> **Problem details**
For the data that follows, report how many lines include the string "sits", and write the number alone.

> **Dataset records**
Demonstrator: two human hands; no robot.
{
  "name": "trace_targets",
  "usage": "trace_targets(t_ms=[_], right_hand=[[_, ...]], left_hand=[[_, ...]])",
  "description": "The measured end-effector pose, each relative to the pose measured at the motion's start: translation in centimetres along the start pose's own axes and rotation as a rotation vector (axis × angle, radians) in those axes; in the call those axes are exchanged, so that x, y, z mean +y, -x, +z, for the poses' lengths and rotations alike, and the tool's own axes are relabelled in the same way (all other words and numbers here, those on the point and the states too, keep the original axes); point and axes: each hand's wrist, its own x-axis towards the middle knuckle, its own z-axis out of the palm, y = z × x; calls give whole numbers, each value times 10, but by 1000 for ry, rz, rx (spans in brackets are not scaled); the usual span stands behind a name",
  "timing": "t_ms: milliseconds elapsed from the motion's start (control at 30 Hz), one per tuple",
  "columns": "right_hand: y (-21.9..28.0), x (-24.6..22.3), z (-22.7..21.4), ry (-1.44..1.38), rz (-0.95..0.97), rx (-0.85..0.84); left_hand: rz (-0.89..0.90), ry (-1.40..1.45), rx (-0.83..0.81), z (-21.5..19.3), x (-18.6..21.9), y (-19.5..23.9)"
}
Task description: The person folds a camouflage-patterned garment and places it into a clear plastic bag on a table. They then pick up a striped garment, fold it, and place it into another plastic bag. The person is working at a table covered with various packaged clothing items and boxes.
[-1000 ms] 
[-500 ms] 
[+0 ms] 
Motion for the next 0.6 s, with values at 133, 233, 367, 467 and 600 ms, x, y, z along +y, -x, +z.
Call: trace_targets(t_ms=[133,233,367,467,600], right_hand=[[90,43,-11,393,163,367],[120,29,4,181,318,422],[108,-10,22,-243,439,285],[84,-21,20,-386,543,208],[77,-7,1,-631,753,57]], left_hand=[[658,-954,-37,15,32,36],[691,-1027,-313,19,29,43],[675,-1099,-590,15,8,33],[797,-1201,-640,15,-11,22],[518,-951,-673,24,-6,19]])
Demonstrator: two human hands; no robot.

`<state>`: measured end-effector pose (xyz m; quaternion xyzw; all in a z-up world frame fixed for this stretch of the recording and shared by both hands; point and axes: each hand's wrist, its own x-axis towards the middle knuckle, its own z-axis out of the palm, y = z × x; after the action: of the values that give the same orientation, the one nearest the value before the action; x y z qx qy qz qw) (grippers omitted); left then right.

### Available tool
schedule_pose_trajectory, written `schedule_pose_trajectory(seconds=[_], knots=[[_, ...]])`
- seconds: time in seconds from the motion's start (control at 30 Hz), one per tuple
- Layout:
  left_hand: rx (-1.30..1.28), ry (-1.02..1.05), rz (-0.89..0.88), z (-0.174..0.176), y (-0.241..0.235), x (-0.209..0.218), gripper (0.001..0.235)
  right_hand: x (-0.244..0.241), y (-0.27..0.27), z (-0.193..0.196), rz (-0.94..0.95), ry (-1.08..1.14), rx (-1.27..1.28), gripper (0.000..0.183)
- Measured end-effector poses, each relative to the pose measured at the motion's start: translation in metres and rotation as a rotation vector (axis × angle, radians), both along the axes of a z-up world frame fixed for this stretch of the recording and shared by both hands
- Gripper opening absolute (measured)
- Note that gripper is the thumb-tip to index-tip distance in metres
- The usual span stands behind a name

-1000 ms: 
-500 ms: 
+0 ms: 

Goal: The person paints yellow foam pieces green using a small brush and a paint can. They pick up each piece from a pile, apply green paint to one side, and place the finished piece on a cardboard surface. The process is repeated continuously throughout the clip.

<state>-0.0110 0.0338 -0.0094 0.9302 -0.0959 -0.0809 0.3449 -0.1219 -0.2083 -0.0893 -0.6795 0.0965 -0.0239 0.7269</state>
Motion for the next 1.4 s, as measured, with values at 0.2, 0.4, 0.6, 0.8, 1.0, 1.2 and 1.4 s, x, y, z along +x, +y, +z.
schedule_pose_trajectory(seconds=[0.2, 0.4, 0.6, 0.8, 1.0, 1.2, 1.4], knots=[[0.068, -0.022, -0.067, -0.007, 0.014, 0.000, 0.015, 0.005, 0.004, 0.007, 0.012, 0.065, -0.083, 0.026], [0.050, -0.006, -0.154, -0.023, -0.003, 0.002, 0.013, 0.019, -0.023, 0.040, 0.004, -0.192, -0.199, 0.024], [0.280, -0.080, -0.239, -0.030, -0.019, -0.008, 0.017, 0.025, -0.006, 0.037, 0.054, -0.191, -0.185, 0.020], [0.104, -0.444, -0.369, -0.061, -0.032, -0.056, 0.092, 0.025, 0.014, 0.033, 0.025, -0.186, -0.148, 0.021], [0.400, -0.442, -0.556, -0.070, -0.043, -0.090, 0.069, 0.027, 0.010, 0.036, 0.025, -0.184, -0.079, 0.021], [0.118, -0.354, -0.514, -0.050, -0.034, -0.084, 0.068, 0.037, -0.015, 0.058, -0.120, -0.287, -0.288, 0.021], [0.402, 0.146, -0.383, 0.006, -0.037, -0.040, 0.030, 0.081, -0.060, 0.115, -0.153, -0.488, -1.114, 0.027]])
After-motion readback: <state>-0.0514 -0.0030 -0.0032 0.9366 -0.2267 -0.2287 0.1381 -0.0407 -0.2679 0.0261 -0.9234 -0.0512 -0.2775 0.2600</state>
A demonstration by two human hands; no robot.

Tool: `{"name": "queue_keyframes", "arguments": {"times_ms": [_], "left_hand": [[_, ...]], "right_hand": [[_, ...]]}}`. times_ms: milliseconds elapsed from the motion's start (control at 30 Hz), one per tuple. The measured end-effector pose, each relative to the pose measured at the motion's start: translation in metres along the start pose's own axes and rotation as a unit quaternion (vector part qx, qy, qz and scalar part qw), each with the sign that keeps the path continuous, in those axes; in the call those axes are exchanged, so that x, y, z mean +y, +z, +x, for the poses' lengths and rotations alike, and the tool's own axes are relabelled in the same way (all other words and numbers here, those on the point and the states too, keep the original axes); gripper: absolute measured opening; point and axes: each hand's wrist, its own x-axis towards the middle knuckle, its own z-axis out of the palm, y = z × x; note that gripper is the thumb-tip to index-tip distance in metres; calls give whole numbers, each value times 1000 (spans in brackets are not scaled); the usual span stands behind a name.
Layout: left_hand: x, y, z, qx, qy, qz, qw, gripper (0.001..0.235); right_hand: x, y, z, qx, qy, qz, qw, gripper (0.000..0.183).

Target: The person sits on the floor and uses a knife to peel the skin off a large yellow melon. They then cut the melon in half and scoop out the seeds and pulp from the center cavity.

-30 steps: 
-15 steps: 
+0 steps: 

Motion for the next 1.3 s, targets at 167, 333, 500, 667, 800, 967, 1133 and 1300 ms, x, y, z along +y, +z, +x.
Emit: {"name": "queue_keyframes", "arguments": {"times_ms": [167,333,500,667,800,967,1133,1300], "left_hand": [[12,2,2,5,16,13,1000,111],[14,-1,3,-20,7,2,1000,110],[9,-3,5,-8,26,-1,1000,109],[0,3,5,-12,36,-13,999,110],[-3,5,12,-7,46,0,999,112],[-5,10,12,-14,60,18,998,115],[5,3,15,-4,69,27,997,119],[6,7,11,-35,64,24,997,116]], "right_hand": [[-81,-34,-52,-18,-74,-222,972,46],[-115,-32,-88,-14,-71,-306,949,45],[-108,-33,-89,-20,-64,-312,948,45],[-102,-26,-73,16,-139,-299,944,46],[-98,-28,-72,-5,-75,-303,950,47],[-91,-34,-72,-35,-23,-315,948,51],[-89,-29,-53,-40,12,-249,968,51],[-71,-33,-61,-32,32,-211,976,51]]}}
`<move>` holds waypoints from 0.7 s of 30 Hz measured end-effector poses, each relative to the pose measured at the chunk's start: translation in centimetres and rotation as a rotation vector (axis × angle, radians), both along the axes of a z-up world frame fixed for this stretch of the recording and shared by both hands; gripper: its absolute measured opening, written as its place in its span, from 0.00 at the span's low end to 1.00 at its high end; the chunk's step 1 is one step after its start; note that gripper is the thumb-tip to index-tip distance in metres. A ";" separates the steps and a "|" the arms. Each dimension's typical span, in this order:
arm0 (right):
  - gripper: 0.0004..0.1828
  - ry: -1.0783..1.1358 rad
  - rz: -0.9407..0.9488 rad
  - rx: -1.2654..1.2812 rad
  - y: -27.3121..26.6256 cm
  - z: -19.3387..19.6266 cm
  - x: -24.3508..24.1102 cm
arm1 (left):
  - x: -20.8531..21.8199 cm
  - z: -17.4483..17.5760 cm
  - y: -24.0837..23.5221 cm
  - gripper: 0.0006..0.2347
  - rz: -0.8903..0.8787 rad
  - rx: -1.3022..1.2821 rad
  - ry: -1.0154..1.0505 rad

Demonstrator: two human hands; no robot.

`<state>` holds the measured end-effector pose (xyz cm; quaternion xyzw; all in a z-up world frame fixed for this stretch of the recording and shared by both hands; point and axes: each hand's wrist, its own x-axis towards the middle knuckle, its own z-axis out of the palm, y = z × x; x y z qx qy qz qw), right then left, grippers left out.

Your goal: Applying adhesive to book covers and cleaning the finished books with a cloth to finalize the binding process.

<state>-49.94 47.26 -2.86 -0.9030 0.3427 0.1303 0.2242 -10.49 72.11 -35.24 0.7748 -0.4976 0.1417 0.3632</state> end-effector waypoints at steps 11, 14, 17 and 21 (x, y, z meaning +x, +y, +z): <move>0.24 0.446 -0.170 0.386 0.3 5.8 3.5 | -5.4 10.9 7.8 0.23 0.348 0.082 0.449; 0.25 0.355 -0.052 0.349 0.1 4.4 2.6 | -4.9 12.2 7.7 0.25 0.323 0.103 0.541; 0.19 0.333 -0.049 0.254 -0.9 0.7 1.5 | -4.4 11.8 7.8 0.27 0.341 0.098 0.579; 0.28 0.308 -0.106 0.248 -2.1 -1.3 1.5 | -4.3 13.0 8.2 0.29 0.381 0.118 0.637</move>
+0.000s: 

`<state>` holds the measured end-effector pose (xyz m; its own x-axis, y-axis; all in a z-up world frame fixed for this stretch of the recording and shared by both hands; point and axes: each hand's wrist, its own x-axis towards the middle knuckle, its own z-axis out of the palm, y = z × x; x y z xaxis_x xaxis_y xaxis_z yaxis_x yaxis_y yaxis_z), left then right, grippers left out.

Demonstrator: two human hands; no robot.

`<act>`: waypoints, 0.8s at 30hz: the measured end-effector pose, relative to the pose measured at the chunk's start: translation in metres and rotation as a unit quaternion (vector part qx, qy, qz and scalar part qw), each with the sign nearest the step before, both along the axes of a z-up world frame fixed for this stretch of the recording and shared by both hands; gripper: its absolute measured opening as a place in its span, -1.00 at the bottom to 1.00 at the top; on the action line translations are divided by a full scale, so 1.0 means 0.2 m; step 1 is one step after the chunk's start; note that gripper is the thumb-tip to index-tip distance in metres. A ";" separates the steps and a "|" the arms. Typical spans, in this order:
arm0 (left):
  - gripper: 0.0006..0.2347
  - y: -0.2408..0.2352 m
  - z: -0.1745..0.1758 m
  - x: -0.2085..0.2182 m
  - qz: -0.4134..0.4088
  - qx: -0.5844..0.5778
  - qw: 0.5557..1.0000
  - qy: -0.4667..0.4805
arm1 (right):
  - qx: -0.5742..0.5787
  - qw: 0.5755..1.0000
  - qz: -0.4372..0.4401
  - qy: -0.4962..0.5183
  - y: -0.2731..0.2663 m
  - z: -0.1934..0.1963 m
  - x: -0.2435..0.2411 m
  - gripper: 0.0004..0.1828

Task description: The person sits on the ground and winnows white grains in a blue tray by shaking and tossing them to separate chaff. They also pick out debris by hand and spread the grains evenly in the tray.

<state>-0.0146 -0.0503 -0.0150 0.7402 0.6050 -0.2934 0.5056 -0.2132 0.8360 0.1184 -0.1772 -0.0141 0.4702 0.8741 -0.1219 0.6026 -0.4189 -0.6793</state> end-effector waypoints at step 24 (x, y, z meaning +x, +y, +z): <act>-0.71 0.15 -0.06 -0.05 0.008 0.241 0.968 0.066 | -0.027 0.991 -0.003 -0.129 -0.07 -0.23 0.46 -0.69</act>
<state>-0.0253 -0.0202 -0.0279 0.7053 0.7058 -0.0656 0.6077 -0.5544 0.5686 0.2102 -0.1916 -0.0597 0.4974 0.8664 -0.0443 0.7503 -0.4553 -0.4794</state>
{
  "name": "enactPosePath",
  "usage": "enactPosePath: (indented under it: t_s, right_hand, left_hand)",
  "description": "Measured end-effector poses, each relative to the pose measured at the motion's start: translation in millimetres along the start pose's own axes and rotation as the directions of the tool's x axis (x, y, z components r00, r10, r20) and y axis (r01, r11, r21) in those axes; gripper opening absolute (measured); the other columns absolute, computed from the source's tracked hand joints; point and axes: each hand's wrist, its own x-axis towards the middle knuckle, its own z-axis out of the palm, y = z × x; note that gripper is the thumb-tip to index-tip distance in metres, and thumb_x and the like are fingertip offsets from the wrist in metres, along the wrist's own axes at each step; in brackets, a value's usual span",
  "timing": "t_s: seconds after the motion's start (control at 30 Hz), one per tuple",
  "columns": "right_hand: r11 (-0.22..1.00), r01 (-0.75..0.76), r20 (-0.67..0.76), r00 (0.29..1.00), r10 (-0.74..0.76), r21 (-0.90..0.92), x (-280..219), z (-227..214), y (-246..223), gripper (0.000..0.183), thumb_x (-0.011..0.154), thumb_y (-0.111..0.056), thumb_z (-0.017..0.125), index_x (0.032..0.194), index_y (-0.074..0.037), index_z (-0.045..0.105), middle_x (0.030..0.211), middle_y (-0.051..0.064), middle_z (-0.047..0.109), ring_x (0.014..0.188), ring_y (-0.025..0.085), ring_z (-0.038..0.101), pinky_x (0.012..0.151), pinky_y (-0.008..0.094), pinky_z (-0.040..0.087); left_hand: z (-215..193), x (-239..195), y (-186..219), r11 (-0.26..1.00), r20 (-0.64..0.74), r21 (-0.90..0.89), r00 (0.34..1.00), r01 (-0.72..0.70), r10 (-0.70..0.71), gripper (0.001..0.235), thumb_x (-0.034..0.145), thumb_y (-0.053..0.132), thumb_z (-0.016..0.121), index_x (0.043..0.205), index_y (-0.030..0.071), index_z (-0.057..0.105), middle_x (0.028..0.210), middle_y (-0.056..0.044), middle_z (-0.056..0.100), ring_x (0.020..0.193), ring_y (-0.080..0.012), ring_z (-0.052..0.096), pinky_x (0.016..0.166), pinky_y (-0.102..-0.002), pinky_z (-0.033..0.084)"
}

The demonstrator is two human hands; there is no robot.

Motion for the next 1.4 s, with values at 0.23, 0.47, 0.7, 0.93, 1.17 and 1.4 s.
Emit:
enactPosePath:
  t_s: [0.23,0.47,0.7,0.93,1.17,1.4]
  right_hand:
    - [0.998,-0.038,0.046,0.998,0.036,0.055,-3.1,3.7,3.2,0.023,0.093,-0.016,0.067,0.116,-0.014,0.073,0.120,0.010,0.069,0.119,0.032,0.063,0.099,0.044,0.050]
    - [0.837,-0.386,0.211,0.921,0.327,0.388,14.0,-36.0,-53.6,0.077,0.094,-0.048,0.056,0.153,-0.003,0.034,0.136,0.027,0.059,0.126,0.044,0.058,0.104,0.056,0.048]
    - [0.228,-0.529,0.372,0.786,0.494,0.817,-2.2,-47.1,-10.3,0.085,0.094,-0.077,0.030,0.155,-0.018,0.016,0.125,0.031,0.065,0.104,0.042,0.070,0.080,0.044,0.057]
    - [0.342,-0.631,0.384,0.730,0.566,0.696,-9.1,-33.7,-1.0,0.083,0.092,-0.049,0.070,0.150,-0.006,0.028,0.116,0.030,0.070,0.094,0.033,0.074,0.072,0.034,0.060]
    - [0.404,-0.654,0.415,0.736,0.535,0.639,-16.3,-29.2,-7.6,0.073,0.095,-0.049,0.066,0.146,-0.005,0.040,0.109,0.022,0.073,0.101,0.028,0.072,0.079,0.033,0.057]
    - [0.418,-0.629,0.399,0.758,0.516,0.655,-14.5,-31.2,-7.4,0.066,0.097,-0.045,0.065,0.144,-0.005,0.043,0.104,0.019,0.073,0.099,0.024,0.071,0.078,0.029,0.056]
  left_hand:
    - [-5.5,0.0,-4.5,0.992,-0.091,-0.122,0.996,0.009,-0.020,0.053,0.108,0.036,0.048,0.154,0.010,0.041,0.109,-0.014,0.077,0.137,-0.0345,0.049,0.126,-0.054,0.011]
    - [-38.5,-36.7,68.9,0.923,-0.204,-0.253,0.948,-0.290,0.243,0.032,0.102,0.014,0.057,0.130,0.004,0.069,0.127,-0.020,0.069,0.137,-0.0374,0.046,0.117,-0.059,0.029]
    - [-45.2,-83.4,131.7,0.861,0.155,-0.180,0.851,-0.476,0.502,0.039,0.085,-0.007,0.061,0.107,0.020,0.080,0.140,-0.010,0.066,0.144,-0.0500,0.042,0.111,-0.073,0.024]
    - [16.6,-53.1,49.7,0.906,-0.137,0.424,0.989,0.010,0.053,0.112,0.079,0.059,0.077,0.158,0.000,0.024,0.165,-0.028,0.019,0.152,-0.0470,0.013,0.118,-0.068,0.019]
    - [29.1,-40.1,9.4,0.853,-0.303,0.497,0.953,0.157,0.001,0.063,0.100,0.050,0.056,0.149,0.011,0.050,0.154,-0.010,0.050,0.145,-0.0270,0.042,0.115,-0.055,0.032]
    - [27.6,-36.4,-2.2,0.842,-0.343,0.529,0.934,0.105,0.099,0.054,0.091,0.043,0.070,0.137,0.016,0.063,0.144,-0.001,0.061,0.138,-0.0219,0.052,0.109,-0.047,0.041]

> **Answer box**
2